🤖 AI Summary
This work addresses the challenge of accurate geometry and texture reconstruction in 3D vision tasks caused by soft boundaries—such as fine hair—where foreground and background pixels are intricately mixed. To tackle this issue, the authors propose HairGuard, a novel framework that leverages image matting data to construct the first dedicated soft-boundary training set. The method introduces a plug-and-play gated residual depth inpainting module and integrates a generative scene renderer with forward warping and adaptive color blending strategies to jointly optimize monocular depth estimation, stereo conversion, and novel view synthesis.

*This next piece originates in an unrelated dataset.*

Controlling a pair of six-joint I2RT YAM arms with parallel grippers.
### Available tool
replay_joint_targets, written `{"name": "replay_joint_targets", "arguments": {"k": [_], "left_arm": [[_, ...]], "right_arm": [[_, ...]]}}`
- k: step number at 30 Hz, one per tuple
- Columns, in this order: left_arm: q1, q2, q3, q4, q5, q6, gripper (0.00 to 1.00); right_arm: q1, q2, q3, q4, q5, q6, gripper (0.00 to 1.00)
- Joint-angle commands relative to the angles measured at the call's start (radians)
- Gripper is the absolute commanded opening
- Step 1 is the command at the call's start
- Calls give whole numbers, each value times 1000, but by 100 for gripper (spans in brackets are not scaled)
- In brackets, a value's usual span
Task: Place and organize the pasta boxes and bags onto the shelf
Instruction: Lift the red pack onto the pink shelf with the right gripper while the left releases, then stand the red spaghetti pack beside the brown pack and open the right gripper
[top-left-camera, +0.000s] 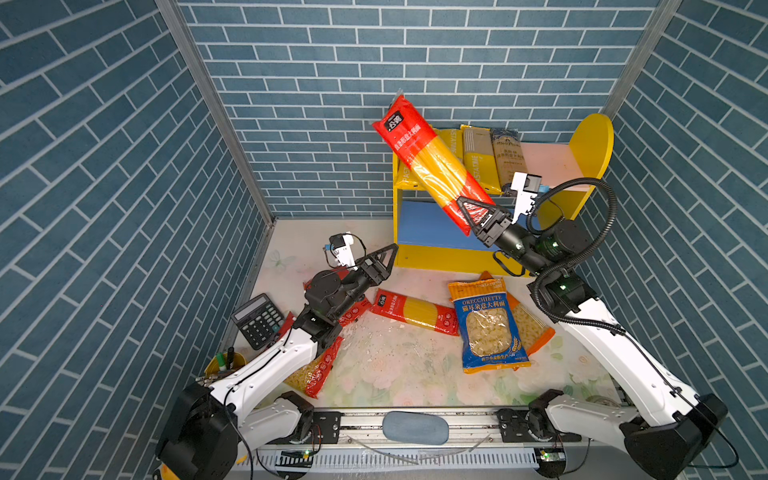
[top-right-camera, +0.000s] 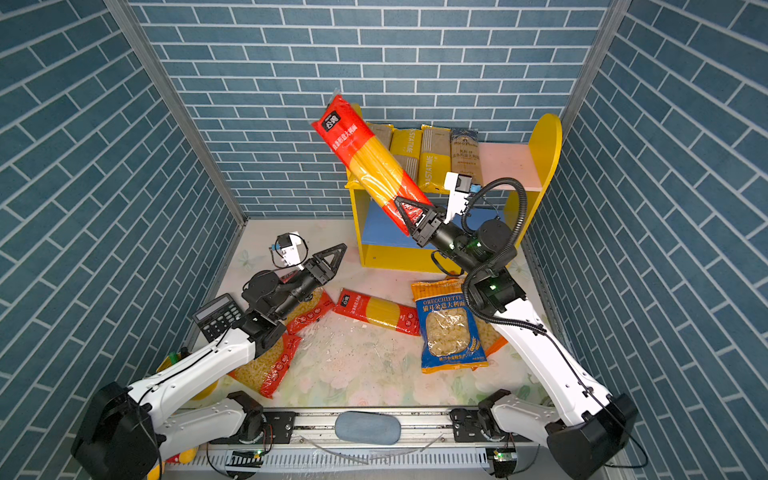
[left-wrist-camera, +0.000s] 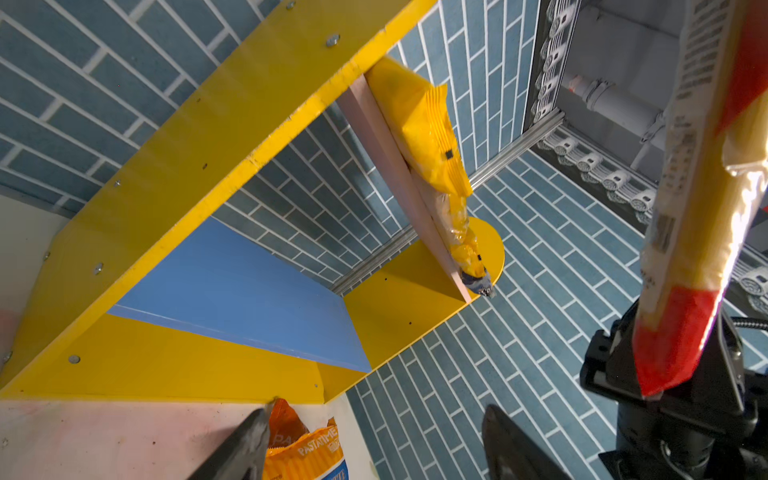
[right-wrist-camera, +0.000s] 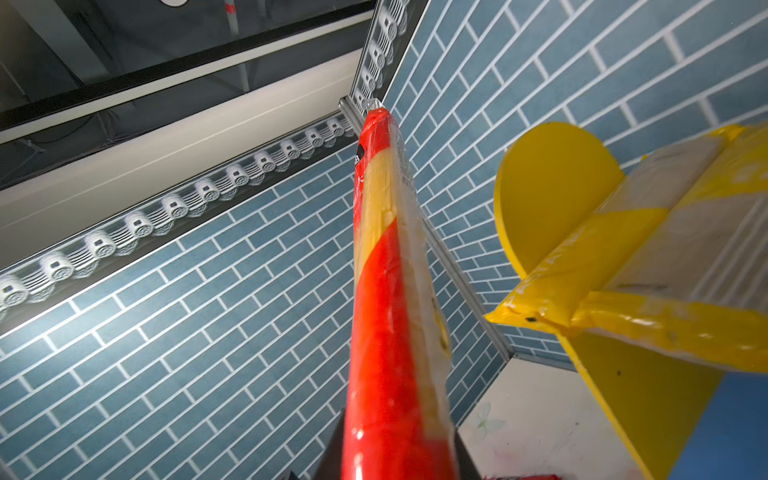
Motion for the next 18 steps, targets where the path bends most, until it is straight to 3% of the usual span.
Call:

Extensive experiments demonstrate that HairGuard achieves state-of-the-art performance across multiple 3D tasks, significantly improving depth accuracy and detail fidelity in soft-boundary regions.
📝 Abstract
Soft boundaries, like thin hairs, are commonly observed in natural and computer-generated imagery, but they remain challenging for 3D vision due to the ambiguous mixing of foreground and background cues. This paper introduces Guardians of the Hair (HairGuard), a framework designed to recover fine-grained soft boundary details in 3D vision tasks. Specifically, we first propose a novel data curation pipeline that leverages image matting datasets for training and design a depth fixer network to automatically identify soft boundary regions. With a gated residual module, the depth fixer refines depth precisely around soft boundaries while maintaining global depth quality, allowing plug-and-play integration with state-of-the-art depth models. For view synthesis, we perform depth-based forward warping to retain high-fidelity textures, followed by a generative scene painter that fills disoccluded regions and eliminates redundant background artifacts within soft boundaries. Finally, a color fuser adaptively combines warped and inpainted results to produce novel views with consistent geometry and fine-grained details. Extensive experiments demonstrate that HairGuard achieves state-of-the-art performance across monocular depth estimation, stereo image/video conversion, and novel view synthesis, with significant improvements in soft boundary regions.